[OTEL] Add OpenTelemetry observability support by royischoss · Pull Request #285 · mlrun/ce

royischoss · 2026-04-05T15:02:36Z

Adds OTel-based observability to MLRun CE with automatic Python instrumentation, deployment-mode metrics collection, and Prometheus integration.
https://iguazio.atlassian.net/browse/CEML-685

What's implemented

OTel operator sub-chart

opentelemetry-operator v0.78.1 added as an optional dependency
crds.create: true — the sub-chart manages OTel CRDs directly; full CRD YAML (~1.6 MB) compresses to ~160 KB gzipped in the Helm release Secret, well within the 3 MB Kubernetes API limit
Webhook namespace selector scoped to namespaces labeled opentelemetry.io/inject=enabled — avoids injecting into unrelated namespaces

templates/opentelemetry/

namespace-label.yaml — post-install,post-upgrade hook (weight -10) that labels and annotates the release namespace:

Label: opentelemetry.io/inject=enabled — activates the operator webhook for this namespace
Annotation: instrumentation.opentelemetry.io/inject-python points to the Instrumentation CR — namespace-wide Python auto-instrumentation for all pods

otel-cr-installer.yaml — post-install,post-upgrade hook (weight 10) that:

Polls kubectl wait --for=condition=Established on the three OTel CRDs before applying CRs (sub-chart renders CRDs as regular templates, not in crds/, so they may not exist when the hook fires)
Applies the OpenTelemetryCollector CR with a bounded retry loop (max_retries=30, 30x5s=150s) until the operator webhook is ready
Applies the Instrumentation CR the same way — both CRs are written to temp files before the retry loops (avoids a bash heredoc-in-until pitfall where the heredoc is consumed on the first condition evaluation)
Skips kubectl rollout restart on upgrade if pods already have the OTel init container injected — avoids unnecessary pod restarts on every helm upgrade

rbac.yaml — regular Helm-managed resources (no hook annotations): ServiceAccount, ClusterRole, ClusterRoleBinding, Role, RoleBinding for the installer job. Being regular resources means they are cleaned up on helm uninstall.

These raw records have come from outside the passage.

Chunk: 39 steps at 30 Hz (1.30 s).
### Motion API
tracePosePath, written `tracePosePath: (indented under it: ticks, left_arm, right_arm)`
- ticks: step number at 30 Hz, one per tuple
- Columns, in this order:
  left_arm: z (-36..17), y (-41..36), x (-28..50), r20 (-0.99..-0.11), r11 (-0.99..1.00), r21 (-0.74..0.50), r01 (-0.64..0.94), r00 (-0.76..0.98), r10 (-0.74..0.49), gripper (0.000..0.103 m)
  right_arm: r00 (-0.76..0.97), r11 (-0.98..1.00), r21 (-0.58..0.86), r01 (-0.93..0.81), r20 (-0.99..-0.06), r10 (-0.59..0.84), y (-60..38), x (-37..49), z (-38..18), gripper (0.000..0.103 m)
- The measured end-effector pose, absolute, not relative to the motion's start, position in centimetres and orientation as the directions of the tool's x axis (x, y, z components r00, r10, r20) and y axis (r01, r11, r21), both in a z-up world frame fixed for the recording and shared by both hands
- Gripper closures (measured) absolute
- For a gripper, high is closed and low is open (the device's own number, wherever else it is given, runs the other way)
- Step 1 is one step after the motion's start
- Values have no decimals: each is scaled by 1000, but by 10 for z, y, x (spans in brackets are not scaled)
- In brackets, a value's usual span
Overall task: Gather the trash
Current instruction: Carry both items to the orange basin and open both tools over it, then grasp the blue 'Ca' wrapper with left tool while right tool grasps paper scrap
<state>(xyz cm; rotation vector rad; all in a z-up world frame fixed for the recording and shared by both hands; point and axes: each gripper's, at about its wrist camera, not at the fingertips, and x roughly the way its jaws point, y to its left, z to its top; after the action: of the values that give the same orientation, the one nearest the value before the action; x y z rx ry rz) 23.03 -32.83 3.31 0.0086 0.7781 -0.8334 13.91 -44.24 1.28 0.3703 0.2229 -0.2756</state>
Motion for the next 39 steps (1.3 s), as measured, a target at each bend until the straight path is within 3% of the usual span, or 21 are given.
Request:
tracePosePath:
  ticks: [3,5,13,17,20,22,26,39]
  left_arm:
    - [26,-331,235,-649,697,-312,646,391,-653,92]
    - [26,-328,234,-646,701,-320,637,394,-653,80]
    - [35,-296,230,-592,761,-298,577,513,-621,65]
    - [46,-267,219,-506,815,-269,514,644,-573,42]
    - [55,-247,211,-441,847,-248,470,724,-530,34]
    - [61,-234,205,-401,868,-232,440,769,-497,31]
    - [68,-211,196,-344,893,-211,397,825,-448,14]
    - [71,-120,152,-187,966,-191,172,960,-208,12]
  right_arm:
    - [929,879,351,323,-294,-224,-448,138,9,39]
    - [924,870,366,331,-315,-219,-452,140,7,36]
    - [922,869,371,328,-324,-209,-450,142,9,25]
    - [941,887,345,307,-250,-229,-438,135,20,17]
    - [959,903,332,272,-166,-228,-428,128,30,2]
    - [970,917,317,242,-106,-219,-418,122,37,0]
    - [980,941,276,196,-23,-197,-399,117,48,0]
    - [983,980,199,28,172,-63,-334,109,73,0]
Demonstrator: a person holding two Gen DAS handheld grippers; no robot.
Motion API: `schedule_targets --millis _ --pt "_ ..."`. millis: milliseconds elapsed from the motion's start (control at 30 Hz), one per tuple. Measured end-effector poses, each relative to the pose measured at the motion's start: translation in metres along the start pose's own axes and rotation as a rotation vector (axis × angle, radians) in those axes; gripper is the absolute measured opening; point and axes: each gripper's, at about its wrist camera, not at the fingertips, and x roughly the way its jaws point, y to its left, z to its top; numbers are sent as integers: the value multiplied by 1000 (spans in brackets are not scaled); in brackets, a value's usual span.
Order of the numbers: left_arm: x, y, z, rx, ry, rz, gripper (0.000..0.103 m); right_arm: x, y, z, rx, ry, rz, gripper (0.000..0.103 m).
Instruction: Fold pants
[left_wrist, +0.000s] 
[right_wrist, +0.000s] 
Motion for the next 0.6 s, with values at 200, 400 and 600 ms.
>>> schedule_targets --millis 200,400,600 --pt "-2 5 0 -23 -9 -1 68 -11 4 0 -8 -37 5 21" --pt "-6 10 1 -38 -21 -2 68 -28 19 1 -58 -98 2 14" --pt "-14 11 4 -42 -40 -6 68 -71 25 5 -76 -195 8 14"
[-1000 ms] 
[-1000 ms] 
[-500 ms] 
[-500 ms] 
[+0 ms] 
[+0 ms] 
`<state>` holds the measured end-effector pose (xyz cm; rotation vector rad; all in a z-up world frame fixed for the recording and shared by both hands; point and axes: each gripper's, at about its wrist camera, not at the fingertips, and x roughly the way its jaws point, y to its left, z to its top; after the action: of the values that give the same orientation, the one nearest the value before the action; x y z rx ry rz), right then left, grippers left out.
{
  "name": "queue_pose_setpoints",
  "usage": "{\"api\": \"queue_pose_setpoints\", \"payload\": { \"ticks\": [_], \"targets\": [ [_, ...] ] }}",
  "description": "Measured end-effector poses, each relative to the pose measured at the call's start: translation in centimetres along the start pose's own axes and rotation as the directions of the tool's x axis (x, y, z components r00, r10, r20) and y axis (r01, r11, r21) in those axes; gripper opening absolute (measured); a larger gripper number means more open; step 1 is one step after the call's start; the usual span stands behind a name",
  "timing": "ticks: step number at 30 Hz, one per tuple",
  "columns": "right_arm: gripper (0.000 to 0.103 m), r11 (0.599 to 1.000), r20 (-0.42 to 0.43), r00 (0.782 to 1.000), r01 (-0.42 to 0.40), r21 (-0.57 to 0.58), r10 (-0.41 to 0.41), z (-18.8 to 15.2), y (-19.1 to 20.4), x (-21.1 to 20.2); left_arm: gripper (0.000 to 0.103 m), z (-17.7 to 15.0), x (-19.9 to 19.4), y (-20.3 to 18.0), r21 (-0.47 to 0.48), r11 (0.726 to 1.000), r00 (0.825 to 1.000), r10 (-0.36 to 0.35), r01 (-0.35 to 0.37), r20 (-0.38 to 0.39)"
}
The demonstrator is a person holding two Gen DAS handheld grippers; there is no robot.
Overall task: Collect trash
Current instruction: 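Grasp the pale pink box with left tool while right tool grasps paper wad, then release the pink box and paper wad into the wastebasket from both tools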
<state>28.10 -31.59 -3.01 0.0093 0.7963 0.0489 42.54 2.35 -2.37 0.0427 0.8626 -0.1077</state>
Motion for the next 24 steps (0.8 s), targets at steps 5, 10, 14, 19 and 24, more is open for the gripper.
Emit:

Metrics pipeline: push model (OTLP to Prometheus)

OpenTelemetryCollector CR: deployment mode, single collector pod per namespace
Receives OTLP from all auto-instrumented workloads on gRPC :4317 and HTTP :4318
Exports metrics by pushing to Prometheus via otlphttp/prometheus at http://prometheus-operated:9090/api/v1/otlp
Prometheus configured with --enable-feature=otlp-write-receiver and --web.enable-otlp-receiver

Instrumentation CR (Python auto-instrumentation)

OTEL_SERVICE_NAME set via fieldRef: metadata.name — each pod reports its own pod name as the service name
aws_lambda instrumentor disabled to suppress irrelevant Lambda warnings
OTEL_LOGS_EXPORTER=none — traces and metrics only

Nuclio function pods

mlrun.io/otel: "true" label and OTEL_SERVICE_NAME env added to all Nuclio function pods via functionDefaults. These are intentionally always set; the label only triggers injection if the operator webhook is active in the namespace.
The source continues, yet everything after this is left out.